* Your assignment *
Write out, word for word, the part of the listing below that opens with the line containing "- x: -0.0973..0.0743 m" and closes with the line containing "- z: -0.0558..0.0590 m", keeping both of those lines and adding no others.
[Start of section]
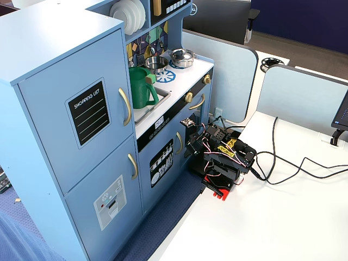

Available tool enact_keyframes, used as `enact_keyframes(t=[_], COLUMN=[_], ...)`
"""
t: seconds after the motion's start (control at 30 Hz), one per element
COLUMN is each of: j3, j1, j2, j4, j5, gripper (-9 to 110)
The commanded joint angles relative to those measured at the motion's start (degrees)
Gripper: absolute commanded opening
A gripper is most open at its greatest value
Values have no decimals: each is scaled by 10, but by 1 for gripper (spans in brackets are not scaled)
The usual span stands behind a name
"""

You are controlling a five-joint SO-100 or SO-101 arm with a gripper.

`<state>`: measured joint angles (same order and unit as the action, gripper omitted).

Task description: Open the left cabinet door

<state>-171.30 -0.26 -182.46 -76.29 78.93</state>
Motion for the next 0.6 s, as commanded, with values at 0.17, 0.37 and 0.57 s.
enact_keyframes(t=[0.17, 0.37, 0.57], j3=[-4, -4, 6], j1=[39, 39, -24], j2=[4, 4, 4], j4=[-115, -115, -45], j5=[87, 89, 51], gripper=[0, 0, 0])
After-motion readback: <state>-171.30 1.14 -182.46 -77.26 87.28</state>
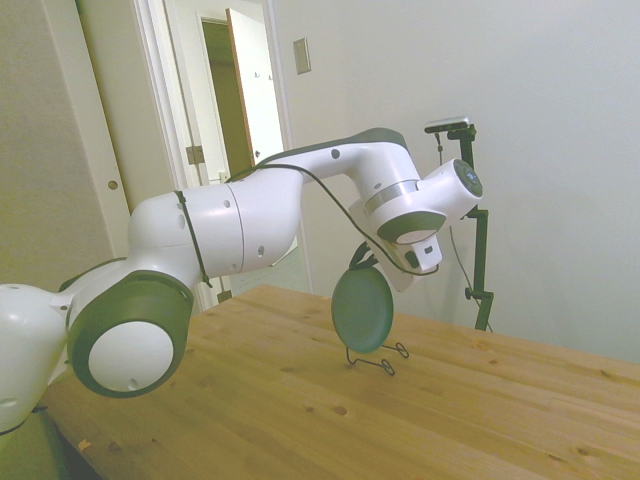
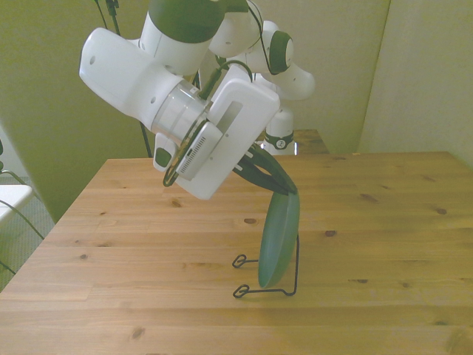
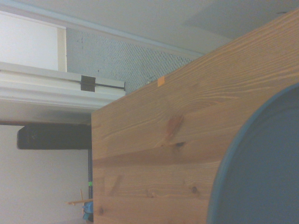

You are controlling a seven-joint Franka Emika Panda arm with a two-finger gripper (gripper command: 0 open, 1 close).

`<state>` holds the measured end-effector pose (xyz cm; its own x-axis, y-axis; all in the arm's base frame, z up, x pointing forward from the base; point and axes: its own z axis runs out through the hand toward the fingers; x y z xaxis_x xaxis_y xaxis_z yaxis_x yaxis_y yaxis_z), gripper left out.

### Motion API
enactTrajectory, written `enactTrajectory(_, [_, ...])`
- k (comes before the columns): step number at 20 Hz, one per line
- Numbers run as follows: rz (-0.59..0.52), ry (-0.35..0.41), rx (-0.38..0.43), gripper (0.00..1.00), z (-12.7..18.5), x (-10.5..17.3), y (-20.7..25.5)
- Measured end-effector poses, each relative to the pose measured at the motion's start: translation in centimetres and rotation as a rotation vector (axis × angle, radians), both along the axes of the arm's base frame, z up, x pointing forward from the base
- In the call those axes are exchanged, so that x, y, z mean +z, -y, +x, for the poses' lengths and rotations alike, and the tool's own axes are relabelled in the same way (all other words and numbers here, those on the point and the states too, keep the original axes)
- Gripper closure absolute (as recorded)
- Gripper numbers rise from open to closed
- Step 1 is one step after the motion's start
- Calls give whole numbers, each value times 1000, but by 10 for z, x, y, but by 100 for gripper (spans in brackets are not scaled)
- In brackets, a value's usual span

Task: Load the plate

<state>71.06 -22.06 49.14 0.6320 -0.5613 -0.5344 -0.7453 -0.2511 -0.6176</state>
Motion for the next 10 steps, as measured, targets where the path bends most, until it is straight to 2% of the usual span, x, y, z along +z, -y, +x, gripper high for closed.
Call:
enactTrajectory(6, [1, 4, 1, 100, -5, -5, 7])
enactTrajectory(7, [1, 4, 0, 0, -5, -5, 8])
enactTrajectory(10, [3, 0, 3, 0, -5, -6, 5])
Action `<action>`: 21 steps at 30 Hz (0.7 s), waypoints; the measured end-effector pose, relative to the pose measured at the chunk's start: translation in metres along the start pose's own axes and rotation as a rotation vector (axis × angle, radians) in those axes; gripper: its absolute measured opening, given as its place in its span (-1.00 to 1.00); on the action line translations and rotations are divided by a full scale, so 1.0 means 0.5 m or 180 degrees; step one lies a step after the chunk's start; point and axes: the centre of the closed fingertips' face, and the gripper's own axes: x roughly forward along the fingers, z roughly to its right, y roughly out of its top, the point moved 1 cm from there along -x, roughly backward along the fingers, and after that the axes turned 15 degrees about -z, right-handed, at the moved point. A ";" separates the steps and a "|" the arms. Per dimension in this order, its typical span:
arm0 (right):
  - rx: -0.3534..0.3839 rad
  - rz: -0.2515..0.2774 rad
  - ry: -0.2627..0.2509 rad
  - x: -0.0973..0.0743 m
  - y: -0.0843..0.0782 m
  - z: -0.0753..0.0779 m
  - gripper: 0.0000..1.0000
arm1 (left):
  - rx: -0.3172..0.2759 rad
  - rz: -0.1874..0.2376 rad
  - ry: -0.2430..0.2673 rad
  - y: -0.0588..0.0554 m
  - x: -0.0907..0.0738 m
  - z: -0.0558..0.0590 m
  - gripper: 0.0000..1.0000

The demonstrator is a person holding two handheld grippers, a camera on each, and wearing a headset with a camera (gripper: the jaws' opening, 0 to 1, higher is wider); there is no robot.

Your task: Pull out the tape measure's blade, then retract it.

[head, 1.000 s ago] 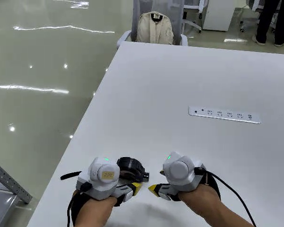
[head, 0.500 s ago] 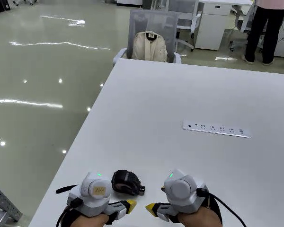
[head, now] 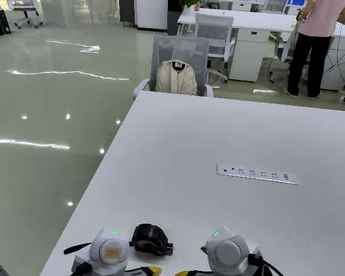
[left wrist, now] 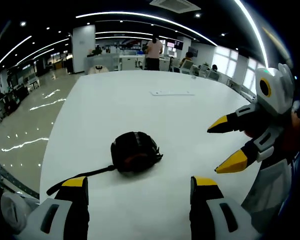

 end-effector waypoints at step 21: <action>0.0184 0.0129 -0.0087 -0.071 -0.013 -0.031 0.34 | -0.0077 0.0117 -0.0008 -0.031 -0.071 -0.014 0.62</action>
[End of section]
* Written answer *
  - x: -0.0973..0.0743 m
  - y: -0.0843..0.0782 m
  - z: -0.0753..0.0779 m
  - gripper: 0.0000..1.0000
arm1 (left):
  - rx: -0.3172..0.2759 rad
  - rz: -0.1874..0.2376 rad
  - ry: -0.2430..0.2673 rad
  - y: -0.0588..0.0554 m
  - x: -0.0907..0.0738 m
  - z: -0.0558..0.0590 m

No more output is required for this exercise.